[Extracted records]

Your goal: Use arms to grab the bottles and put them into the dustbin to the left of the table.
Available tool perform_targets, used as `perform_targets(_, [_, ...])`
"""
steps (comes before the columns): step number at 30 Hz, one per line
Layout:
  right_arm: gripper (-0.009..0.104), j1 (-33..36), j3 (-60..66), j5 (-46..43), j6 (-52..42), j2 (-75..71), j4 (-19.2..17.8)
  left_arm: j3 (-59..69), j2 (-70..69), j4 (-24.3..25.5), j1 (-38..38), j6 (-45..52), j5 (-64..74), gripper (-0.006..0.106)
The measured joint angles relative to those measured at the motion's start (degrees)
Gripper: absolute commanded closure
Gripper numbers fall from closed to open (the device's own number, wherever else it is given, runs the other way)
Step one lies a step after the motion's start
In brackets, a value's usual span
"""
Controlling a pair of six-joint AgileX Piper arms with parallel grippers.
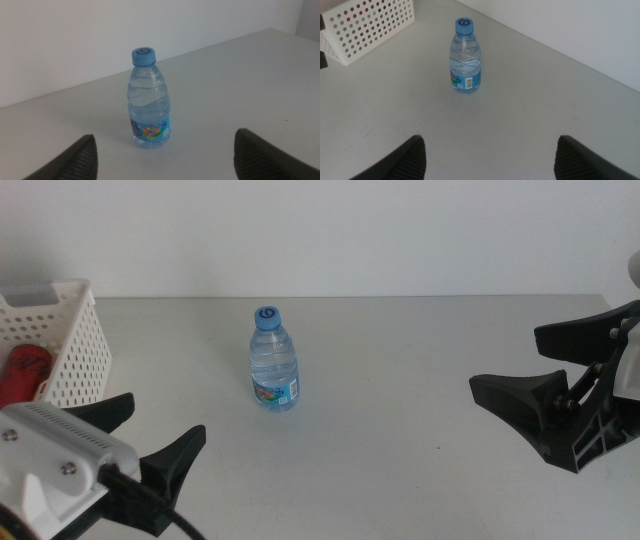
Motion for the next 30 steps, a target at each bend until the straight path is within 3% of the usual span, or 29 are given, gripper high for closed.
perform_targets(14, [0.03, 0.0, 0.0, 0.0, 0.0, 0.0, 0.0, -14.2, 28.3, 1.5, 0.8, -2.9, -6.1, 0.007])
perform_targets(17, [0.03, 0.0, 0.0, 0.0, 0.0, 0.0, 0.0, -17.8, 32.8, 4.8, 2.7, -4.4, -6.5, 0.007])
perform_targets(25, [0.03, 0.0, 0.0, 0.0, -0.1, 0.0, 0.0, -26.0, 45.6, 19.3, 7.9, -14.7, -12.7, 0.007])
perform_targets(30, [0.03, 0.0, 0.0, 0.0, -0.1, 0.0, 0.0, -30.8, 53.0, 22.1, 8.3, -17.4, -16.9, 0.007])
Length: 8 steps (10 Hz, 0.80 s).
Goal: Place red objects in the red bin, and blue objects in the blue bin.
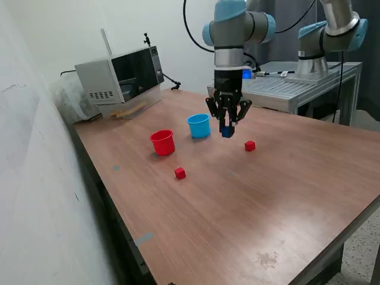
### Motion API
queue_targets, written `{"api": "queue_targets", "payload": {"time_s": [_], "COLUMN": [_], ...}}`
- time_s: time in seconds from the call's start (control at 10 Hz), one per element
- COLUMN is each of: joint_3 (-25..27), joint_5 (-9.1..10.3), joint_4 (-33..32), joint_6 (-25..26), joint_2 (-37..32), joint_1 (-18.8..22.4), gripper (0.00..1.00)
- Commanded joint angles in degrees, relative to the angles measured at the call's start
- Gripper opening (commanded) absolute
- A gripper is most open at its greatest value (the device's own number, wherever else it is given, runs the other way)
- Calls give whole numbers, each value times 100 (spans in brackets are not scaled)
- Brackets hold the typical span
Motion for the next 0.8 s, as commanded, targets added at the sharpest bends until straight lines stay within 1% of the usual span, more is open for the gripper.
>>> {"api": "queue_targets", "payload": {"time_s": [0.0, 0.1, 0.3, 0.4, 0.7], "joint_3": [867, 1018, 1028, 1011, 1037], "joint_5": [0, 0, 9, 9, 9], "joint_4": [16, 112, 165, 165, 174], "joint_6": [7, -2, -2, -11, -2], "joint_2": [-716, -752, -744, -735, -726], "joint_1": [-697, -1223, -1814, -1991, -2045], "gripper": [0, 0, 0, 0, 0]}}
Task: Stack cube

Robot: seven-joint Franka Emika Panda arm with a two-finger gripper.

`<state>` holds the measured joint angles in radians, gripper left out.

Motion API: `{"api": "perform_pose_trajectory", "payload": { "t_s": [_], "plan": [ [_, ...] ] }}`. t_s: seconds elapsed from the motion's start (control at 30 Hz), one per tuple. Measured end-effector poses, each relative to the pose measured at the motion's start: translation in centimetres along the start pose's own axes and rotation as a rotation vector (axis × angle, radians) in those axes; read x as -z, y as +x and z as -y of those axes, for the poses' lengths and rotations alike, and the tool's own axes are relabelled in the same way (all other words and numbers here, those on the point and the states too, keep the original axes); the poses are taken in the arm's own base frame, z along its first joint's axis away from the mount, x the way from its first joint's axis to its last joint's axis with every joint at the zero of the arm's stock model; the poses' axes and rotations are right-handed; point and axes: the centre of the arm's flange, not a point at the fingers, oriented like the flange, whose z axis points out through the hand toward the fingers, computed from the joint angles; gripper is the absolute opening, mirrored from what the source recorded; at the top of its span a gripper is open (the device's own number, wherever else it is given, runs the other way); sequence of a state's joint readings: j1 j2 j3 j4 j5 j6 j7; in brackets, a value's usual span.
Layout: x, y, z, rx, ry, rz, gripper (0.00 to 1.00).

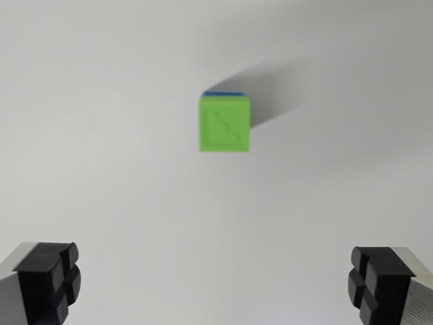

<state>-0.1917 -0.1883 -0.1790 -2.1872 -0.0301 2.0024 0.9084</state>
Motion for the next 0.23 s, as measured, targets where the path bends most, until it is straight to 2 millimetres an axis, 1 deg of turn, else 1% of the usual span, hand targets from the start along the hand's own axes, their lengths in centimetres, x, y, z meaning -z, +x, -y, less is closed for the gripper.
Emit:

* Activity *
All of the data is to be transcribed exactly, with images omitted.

* Result for this task *
Your goal: Use arms to grab the bottles and put them into the dustbin to the left of the table.
Available tool perform_targets, used as `perform_targets(_, [_, ...])`
"""
steps (comes before the columns): step number at 30 Hz, one per line
Layout:
  right_arm: gripper (-0.009..0.104), j1 (-33..36), j3 (-60..66), j5 (-46..43), j6 (-52..42), j2 (-75..71), j4 (-19.2..17.8)
  left_arm: j3 (-59..69), j2 (-70..69), j4 (-24.3..25.5), j1 (-38..38), j6 (-45..52), j5 (-64..74), gripper (-0.006..0.106)
The measured joint angles relative to those measured at the motion's start (degrees)
Gripper: absolute commanded closure
Gripper numbers fall from closed to open (the device's own number, wherever else it is given, runs the other way)
Step one lies a step after the motion's start
In brackets, a value's usual span
"""
Controlling a pair of six-joint AgileX Piper arms with parallel grippers.
Motion for the next 30 steps, a target at each bend until the straight path is within 3% of the usual span, or 29 are given, gripper high for closed.
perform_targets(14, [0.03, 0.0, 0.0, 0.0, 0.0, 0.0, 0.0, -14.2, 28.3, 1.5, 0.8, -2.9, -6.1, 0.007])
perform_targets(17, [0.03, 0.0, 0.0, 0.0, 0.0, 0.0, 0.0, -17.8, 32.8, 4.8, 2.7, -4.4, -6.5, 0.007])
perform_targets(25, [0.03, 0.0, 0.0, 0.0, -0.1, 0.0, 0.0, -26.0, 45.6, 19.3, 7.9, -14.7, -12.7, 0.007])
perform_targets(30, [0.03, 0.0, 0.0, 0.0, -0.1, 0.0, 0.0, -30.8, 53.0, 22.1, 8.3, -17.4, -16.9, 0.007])
Length: 8 steps (10 Hz, 0.80 s).
Goal: Place red objects in the red bin, and blue objects in the blue bin.
### Motion API
queue_targets, written `{"api": "queue_targets", "payload": {"time_s": [_], "COLUMN": [_], ...}}`
- time_s: time in seconds from the call's start (control at 10 Hz), one per element
- COLUMN is each of: joint_3 (-25..27), joint_5 (-9.1..10.3), joint_4 (-33..32), joint_6 (-25..26), joint_2 (-37..32), joint_1 (-18.8..22.4), gripper (0.00..1.00)
- Commanded joint angles in degrees, relative to the angles measured at the call's start
- Gripper opening (commanded) absolute
- A gripper is most open at its greatest value (the device's own number, wherever else it is given, runs the other way)
- Calls give whole numbers, each value times 100 (spans in brackets are not scaled)
- Brackets hold the typical span
Motion for the next 0.8 s, as commanded, targets added at the sharpest bends until straight lines stay within 1% of the usual span, more is open for the gripper.
>>> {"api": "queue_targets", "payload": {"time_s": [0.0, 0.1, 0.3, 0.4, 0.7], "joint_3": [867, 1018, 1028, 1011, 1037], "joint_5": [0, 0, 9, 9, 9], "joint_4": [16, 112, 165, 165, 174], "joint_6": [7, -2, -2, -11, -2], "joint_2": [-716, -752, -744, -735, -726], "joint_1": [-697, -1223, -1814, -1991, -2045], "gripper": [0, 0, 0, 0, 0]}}
Task: Stack cube

Robot: seven-joint Franka Emika Panda arm with a two-finger gripper.

`<state>` holds the measured joint angles in radians, gripper left out.

Motion API: `{"api": "perform_pose_trajectory", "payload": { "t_s": [_], "plan": [ [_, ...] ] }}`. t_s: seconds elapsed from the motion's start (control at 30 Hz), one per tuple. Measured end-effector poses, each relative to the pose measured at the motion's start: translation in centimetres along the start pose's own axes and rotation as a rotation vector (axis × angle, radians) in those axes; read x as -z, y as +x and z as -y of those axes, for the poses' lengths and rotations alike, and the tool's own axes are relabelled in the same way (all other words and numbers here, those on the point and the states too, keep the original axes); the poses are taken in the arm's own base frame, z along its first joint's axis away from the mount, x the way from its first joint's axis to its last joint's axis with every joint at the zero of the arm's stock model; the poses' axes and rotations are right-handed; point and axes: the centre of the arm's flange, not a point at the fingers, oriented like the flange, whose z axis points out through the hand toward the fingers, computed from the joint angles; gripper is the absolute opening, mirrored from what the source recorded; at the top of its span a gripper is open (the device's own number, wherever else it is given, runs the other way); sequence of a state's joint readings: j1 j2 j3 j4 j5 j6 j7; in brackets, a value's usual span.
Layout: x, y, z, rx, ry, rz, gripper (0.00 to 1.00).


<state>-0.1917 -0.1883 -0.1790 -2.1872 -0.0301 2.0024 0.9084</state>
Motion for the next 0.23 s, as measured, targets where the path bends most, until it is straight to 2 millimetres an axis, 1 deg of turn, else 1% of the usual span, hand targets from the start along the hand's own axes, their lengths in centimetres, x, y, z meaning -z, +x, -y, less is closed for the gripper.
Emit:

The exercise is fully answered.